-- Task to carry out --
Please repeat each line below exactly, with no images in the copy.

-- Data below --
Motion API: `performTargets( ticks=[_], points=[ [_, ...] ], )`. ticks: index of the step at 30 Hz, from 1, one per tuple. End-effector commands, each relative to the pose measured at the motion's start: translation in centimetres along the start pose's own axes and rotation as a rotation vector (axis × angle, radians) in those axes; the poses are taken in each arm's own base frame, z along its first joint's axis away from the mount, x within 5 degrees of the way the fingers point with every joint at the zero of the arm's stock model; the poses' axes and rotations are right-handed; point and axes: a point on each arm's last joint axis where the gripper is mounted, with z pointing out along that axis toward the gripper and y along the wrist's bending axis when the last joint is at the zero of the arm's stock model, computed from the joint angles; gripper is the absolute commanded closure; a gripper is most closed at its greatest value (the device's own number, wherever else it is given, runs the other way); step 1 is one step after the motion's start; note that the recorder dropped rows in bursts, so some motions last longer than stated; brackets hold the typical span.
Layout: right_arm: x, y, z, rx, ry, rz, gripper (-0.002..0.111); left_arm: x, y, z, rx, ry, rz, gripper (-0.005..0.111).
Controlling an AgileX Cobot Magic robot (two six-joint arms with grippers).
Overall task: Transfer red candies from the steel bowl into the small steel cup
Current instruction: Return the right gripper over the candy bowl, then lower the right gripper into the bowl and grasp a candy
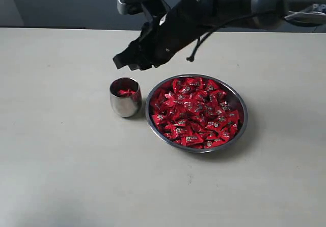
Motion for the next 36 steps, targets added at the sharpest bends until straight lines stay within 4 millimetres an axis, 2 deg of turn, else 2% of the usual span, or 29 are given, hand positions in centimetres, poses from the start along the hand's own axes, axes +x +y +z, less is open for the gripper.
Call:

-- Problem solution --
Motion API: `performTargets( ticks=[_], points=[ [_, ...] ], )`. ticks: index of the step at 30 Hz, from 1, one per tuple. End-effector commands, each relative to the pose measured at the motion's start: translation in centimetres along the start pose's own axes and rotation as a rotation vector (axis × angle, radians) in those axes; the poses are taken in each arm's own base frame, z along its first joint's axis away from the mount, x within 5 degrees of the way the fingers point with every joint at the zero of the arm's stock model; the poses' axes and rotations are right-handed; point and axes: a point on each arm's last joint axis where the gripper is mounted, with z pointing out along that axis toward the gripper and y along the wrist's bending axis when the last joint is at the zero of the arm's stock model, computed from the joint angles; gripper is the absolute commanded closure; a gripper is most closed at its greatest value (the device's own number, wherever else it is given, runs the other way); step 1 is one step after the motion's start; note that the recorder dropped rows in bursts, so some motions last longer than stated; brackets hold the typical span.
Layout: right_arm: x, y, z, rx, ry, rz, gripper (-0.002..0.111); left_arm: x, y, z, rx, ry, rz, gripper (-0.005..0.111).
Controlling an AgileX Cobot Magic robot (two six-joint arms with grippers).
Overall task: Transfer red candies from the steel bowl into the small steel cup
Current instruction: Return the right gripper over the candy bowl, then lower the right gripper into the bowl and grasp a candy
Motion for the next 36 steps, targets added at the sharpest bends until straight lines stay within 4 millimetres an axis, 2 deg of turn, else 2% of the usual span, or 29 are given, hand positions in centimetres, poses from the start along the hand's own axes, axes +x +y +z, less is open for the gripper.
Call:

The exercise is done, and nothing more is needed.